We are currently looking at Azure Event Hubs as a mechanism to dispatch messages to background processors. At the moment the queue-based systems are being used.
Most processors are writing data to SQL Server databases, and the writes are wrapped in transactions.
Event Hubs are positioned as at-least-once communication channel, so duplicate messages should be expected. EventProcessorHost
is the recommended API on the read side, which automates lease management and checkpointing using Azure Blob Storage.
But we have an idea, for some most critical processors, to implement checkpointing ourselves using a SQL Server table inside the same database, and write the checkpoint inside the same transaction of the processor. This should give us the strong guarantee of exactly once delivery when needed.
Ignoring lease management for now (just run 1 processor per partition), is SQL-based checkpointing a good idea? Are there other drawbacks, except the need to work on lower level of API and handle checkpoints ourselves?

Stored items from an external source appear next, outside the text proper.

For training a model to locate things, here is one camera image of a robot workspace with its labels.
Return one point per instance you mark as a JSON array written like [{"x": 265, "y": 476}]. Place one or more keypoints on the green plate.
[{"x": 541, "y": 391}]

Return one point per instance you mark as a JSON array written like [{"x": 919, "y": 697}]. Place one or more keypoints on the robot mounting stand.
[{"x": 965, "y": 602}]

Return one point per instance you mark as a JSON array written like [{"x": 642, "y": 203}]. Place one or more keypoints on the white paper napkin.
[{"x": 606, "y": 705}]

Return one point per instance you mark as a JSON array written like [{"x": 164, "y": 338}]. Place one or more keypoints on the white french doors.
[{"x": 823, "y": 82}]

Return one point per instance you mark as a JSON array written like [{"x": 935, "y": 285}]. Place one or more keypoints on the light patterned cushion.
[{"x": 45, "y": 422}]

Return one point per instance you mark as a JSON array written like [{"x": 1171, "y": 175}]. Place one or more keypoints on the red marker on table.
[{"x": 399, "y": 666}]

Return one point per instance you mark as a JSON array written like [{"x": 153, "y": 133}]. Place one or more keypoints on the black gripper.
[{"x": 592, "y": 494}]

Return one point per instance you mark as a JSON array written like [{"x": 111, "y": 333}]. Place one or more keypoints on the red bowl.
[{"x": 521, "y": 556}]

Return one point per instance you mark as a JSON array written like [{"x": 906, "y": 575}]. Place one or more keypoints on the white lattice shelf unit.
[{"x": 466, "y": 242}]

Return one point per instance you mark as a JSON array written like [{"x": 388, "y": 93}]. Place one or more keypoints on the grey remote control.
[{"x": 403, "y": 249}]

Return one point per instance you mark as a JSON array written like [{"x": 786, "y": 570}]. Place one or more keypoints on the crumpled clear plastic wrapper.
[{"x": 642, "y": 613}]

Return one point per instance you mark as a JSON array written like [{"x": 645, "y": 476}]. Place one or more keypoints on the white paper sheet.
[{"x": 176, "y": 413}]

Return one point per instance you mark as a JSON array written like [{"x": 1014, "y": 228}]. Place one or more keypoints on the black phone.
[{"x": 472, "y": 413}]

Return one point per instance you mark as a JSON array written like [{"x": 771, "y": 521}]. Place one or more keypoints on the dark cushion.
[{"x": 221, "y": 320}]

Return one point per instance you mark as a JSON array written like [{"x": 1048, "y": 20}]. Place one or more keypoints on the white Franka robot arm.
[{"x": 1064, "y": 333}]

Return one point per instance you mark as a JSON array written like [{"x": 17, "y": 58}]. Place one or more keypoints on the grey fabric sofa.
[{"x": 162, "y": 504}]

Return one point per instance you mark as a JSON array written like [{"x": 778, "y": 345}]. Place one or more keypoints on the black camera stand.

Azure Storage is the built-in solution but we are not limited with that. If most of your processors are writing data to SQL Server databases and you do not want to have EventProcessorHost store checkpoints in Azure Storage (that requires a storage account), in my view, storing checkpoints in your SQL database which provide a easy way to make process event and manage checkpoint transactionally, it would be a good solution.
You could write your own checkpoint manager using ICheckpointManager interface to storing checkpoints in your SQL database.